EXERCISE DETAILS:
Would you return, word for word, the lines running from the one with "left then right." to the final line of the listing below, pictures omitted?

[[ DATA SECTION, beginning ]]

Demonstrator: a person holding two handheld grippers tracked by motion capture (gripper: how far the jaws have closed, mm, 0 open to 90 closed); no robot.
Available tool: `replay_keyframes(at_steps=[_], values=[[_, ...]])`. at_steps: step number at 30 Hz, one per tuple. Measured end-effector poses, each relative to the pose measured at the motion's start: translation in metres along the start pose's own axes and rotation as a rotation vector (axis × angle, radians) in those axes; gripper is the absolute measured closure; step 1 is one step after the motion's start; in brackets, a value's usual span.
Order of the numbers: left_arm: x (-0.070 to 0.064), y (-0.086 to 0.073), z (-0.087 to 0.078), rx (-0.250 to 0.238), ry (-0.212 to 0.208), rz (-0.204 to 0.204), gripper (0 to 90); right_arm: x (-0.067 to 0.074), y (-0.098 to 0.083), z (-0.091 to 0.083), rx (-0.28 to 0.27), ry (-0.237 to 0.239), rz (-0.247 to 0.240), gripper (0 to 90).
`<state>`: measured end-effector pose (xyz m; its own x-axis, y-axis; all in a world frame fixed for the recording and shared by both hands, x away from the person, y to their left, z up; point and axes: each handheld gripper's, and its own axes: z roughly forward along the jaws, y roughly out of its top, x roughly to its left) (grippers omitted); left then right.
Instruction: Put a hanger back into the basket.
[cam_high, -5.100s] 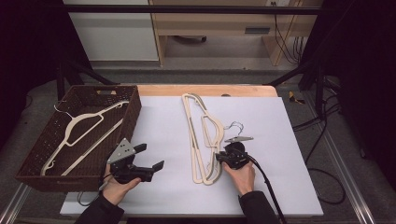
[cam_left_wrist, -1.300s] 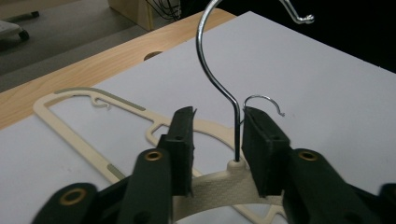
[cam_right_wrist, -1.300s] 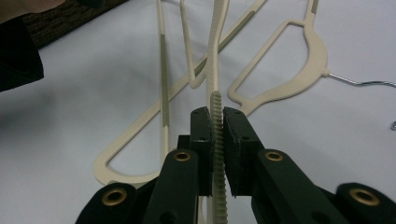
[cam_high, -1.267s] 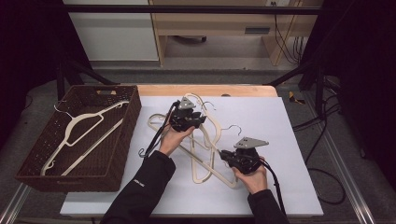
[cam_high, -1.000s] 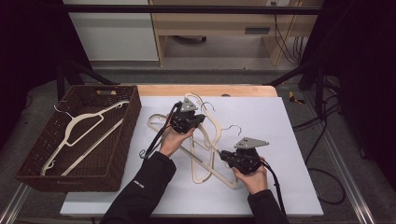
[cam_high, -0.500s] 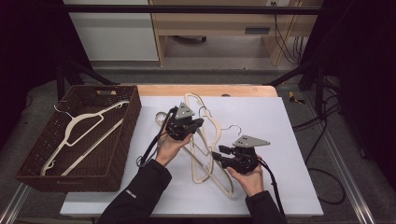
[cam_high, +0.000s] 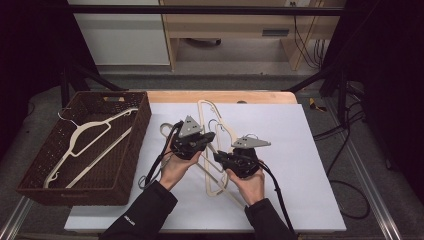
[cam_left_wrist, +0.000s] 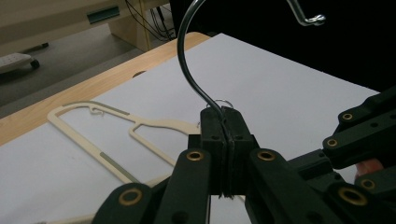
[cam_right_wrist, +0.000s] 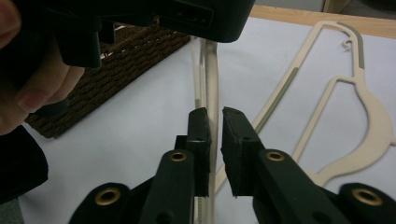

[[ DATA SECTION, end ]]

EXERCISE RESPONSE:
`<state>`: measured end-effector pose (xyz m; its own x-axis, y-axis; all in a world frame fixed for the recording and shared by both hands, x away from the person, y to their left, z up; point and axes: each handheld gripper's, and its own axes: z roughly forward along the jaws, y roughly out of its top, x roughly to its left) (grippers omitted); left then right.
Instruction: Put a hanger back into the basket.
[cam_high, -5.100s] 
[cam_left_wrist, -1.300s] 
[cam_right_wrist, -1.300s] 
[cam_high, -1.267s] 
[cam_high, -1.000s] 
[cam_high, -0.500s] 
[cam_high, +0.000s] 
[cam_left_wrist, +0.000s] 
[cam_right_wrist, +0.000s] 

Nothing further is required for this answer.